Pris ensemble, ces problèmes pourraient avoir de graves conséquences sur notre sécurité économique future. Lorsque l’ALENA est devenu l’ACEUM, il a acquis une nouvelle fonctionnalité – une clause de révision – qui permet aux États-Unis de se retirer de l’accord en 2026. Sans savoir qui sera alors à la Maison-Blanche, le risque est trop grand pour que l’on puisse l’ignorer.

De plus, ces problèmes rendent plus difficile de contester les États-Unis sur leurs propres politiques – comme les crédits d’impôt potentiels pour les véhicules électriques (VE), les dispositions d’approvisionnement « Buy America » et les tarifs sur le bois d’œuvre – sans parler de proposer de nouvelles entreprises communes pour améliorer la vie et les moyens de subsistance des Canadiens et des Américains. Nous nous heurtons toujours aux trois mêmes obstacles.

Nous devons changer les perceptions à Washington sur chacune de ces trois questions et rétablir la confiance. Cela ne signifie pas céder à la pression lorsque nous devons affirmer notre souveraineté, mais simplement respecter nos engagements et rappeler à nos alliés américains que notre partenariat transfrontalier inégalé comporte plus de trois dimensions.

Les prochaines réunions de la Commission du libre-échange de l’ACEUM à Vancouver constituent un bon point de départ. La CLE réunira des fonctionnaires de niveau ministériel du Canada, des États-Unis et du Mexique pour évaluer le fonctionnement de l’accord et déterminer comment il pourrait être amélioré. Il s’agit d’une étape cruciale sur la voie de la révision de 2026.

Les réunions de la CLE marqueront la deuxième visite de l’ambassadeur Tai au Canada en un peu plus de deux mois. Le Canada devrait l’accueillir avec de nouvelles propositions sur la manière dont nous pourrions aborder une ou plusieurs des déconnexions actuelles. Si elle rapporte à Washington que le Canada a fait une tentative de bonne foi, cela aidera à désamorcer une situation dangereuse.

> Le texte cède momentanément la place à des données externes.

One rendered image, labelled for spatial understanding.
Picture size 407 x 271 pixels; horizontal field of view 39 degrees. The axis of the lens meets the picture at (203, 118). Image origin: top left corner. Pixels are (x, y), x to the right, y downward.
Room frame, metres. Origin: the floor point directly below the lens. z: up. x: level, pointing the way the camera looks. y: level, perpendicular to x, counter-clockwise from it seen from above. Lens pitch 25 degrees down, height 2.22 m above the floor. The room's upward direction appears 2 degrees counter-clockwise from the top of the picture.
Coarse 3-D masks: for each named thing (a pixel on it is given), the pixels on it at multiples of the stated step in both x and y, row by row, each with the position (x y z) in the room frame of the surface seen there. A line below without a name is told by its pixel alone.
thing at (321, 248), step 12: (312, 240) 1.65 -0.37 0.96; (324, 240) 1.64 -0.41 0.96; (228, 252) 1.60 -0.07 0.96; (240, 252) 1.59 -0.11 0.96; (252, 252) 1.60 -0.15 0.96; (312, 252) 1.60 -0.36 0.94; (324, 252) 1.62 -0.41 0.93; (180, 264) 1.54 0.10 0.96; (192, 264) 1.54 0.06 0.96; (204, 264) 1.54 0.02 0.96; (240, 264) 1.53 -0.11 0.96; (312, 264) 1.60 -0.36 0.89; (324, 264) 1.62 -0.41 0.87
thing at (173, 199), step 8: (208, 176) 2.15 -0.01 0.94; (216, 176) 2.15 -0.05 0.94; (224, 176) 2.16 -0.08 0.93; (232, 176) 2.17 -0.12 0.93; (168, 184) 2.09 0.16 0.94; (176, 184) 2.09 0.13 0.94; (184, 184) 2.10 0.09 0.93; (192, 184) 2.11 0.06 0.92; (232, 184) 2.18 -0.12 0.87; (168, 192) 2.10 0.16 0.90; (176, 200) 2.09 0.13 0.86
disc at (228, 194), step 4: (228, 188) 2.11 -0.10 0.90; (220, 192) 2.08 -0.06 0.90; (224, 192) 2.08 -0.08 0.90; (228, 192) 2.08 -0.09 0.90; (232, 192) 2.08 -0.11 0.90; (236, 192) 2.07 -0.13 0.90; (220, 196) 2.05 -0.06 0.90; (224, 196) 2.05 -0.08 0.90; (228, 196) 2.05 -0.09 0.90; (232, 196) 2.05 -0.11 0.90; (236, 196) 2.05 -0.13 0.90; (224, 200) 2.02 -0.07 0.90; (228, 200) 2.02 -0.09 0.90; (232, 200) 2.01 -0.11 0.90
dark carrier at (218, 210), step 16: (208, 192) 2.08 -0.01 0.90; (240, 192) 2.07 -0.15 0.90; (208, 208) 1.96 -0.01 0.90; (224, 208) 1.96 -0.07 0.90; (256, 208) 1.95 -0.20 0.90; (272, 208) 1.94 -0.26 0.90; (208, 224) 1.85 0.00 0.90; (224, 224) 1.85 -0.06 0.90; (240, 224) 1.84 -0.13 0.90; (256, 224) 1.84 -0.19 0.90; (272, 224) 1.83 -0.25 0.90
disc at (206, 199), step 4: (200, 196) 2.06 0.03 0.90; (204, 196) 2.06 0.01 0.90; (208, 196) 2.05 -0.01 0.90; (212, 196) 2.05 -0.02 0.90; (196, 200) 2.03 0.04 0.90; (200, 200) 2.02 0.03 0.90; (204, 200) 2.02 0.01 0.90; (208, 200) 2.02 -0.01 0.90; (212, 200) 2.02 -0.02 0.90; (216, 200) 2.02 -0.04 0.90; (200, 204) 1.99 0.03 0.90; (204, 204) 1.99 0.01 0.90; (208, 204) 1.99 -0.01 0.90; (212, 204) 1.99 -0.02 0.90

Mais si le Canada est perçu comme ignorant les préoccupations américaines, cela pourrait être saisi par ceux qui cherchent à attiser le sentiment protectionniste lors des élections de mi-mandat aux États-Unis en novembre. La dernière chose dont le Canada a besoin, c’est que le prochain Congrès soit composé de sénateurs et de représentants qui ont fait campagne avec succès contre le libre-échange continental.

Soyons clairs, il est essentiel pour le Canada que l’ACEUM soit non seulement un succès, mais qu’elle soit perçue comme un succès aux États-Unis. À cette fin, il est résolument dans l’intérêt national du Canada que nous soyons perçus comme un partenaire résilient et fiable qui honore ses engagements. C’est l’image que nous voulons donner aux Américains lorsqu’ils nous regardent.